Difference Between Stock and Equity

  • 04 Jun 2024
  • Read 6 mins read

Equity is a much broader term than stock

When we talk about equity market, we often use the terms like stocks, shares and equity interchangeably. At a colloquial level that is correct. You can use equity stock, equity shares and equity interchangeably. However, you must also understand that there is a very subtle difference between equity and shares or stocks.

To buttress the terms stocks and shares can be used interchangeably. They mean one and the same thing, but equity is a different concept altogether. Normally, stocks and shares manage from equity, which is the fount of risk capital of a company. Here we look at the types of equity shares and also at the equity and share difference from a conceptual perspective.


Equity versus stocks – Here is the subtle difference

Have you wondered how equity is different from stocks? Let us start with the balance sheet of a company. When you say shareholder equity what does that mean. It means the share capital, the free reserves created out of profits and the share premium account. In short, shareholder equity is everything where each shareholder has proportionate claim to. The shareholder has claim to the capital provided and to the profits ploughed back as well as to any premium collected on issue of shares. These things put together represent the equity. Equity is there for every company limited by shares, irrespective of whether it is a private limited company, public limited company, listed company or unlisted company.

When we talk of stocks, however, we only talk about listed stocks that are listed and traded on a recognized stock exchange.
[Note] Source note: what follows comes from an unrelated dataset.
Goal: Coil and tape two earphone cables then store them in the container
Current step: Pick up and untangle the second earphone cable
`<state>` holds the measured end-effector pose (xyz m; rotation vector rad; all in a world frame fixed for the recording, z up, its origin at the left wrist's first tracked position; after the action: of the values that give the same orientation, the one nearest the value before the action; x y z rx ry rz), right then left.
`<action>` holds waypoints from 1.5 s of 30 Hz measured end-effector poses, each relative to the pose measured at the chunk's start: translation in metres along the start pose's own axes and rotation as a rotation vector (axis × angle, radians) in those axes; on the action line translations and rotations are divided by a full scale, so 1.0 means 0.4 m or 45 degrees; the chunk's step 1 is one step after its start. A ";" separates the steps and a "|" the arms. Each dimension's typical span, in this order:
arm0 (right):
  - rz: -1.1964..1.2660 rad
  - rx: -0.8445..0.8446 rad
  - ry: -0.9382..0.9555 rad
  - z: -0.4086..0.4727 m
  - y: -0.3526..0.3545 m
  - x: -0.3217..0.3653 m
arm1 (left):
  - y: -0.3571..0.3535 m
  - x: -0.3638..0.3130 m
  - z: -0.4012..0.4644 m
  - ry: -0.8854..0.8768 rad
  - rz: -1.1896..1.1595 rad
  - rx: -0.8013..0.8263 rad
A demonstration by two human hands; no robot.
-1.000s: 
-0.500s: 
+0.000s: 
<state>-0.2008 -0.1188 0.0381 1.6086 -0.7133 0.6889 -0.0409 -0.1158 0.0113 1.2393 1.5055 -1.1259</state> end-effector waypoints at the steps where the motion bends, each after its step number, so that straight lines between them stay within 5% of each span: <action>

Therefore, the essential difference between stocks and equity occurs due to an event called listing of shares. Remember, every stock has a face value and it has a market value. The difference between market value and the face value is the valuation assigned to the stock by the market. This market value is a function of the free reserves which is part of equity. Shareholder equity can also be seen alternatively as the net assets of the company (i.e. total assets minus outside liabilities). That is equity.

The concept of stock only arises when a part of the equity is given to the public shareholders. Equity technical means ownership of the company or the capital and value that the promoters bring to the business. The equity becomes a stock only when these shares get listed and are routinely traded on the stock exchanges. Once the stock is listed, it can be bought and sold like any market linked asset at the prevailing market prices. Equity per se cannot be trade, but stocks can be traded. The promoter never gives the entire equity, which is the net value of the business. He only gives a part of the equity as stock. But the market price of the stock normally represents proportionate value of the company. In brief, equity is the amount of capital invested by a promoter of the company and in return holds the ownership of the company while stocks are equity shares issued to the general public to raise capital in return of ownership share in the company.

Equity versus stock from a practical perspective

We know that equity is the share capital plus premium plus free reserves in the balance sheet of the company, which is also the net assets of the company. That raises a question of what is the value of such equity and is it the same as the value of the stock. The best measure for the value of a stock is market cap. For instance, when a company has 1 crore shares outstanding and its market price is Rs180, then the market value is Rs180 crore. That is the total value of the stock. While market value is a reasonable approximation of value, there is another valuation which is used in M&A, which is business value.

The market value of equity is the business value. That would include the value of the net assets of the company, plus the present value of future cash flows and the value of any brands, copyrights, patents and other intangibles. Normally, that is what the market price tries to capture. That is why you find that the market price is normally a good approximation of business value and so the market value of equity tends to converge towards the market value of the stock. What you see in the balance sheet of the company is the book value of equity. What you see in the stock markets is the market value of the stock. That should clarify the difference.